**What to produce:** Make an exact copy of the lines starting at the top of the listing below and ending at the line that contains "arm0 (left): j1", inclusive.

BEGIN Collected data

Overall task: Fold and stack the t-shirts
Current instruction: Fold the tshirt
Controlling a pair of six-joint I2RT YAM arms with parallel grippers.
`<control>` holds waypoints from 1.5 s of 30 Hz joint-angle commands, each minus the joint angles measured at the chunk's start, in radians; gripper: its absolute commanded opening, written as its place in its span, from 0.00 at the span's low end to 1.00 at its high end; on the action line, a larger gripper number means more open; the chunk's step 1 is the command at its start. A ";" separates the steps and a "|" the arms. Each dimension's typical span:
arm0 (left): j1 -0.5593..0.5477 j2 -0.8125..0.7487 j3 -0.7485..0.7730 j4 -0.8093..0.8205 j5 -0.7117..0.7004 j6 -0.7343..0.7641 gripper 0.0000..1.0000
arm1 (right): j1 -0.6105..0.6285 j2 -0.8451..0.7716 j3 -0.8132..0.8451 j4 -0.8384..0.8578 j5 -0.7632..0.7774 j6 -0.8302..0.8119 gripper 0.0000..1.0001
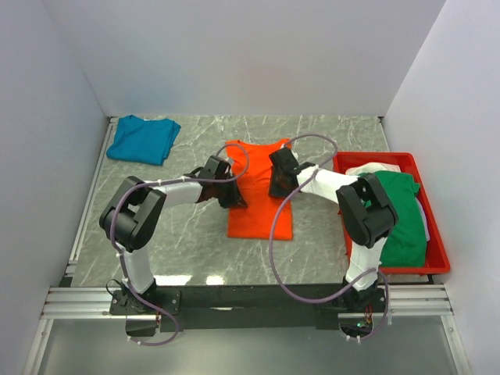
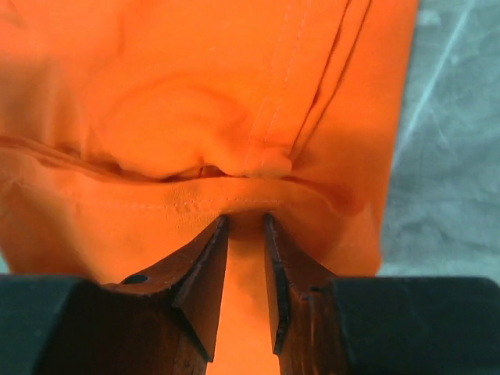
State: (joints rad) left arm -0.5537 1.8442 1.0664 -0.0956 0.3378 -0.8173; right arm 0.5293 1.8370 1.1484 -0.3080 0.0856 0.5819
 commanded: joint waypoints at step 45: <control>0.057 -0.159 0.029 -0.050 -0.066 0.003 0.27 | -0.097 -0.259 -0.164 0.078 -0.150 0.041 0.43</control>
State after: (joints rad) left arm -0.5007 1.6623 1.0519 -0.1547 0.2920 -0.8215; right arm 0.4461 1.5738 0.9482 -0.2543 -0.0772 0.6121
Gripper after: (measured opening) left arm 0.269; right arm 0.439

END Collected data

**Task response:**
Overall task: Fold and stack the t-shirts
Current instruction: Fold the tshirt
Controlling a pair of six-joint I2RT YAM arms with parallel grippers.
`<control>` holds waypoints from 1.5 s of 30 Hz joint-angle commands, each minus the joint angles measured at the chunk's start, in radians; gripper: its absolute commanded opening, written as its place in its span, from 0.00 at the span's low end to 1.00 at its high end; on the action line, a larger gripper number means more open; the chunk's step 1 is the command at its start. A ";" separates the steps and a "|" the arms. Each dimension's typical span:
arm0 (left): j1 -0.5593..0.5477 j2 -0.8125..0.7487 j3 -0.7485..0.7730 j4 -0.8093..0.8205 j5 -0.7117..0.7004 j6 -0.7343..0.7641 gripper 0.0000..1.0000

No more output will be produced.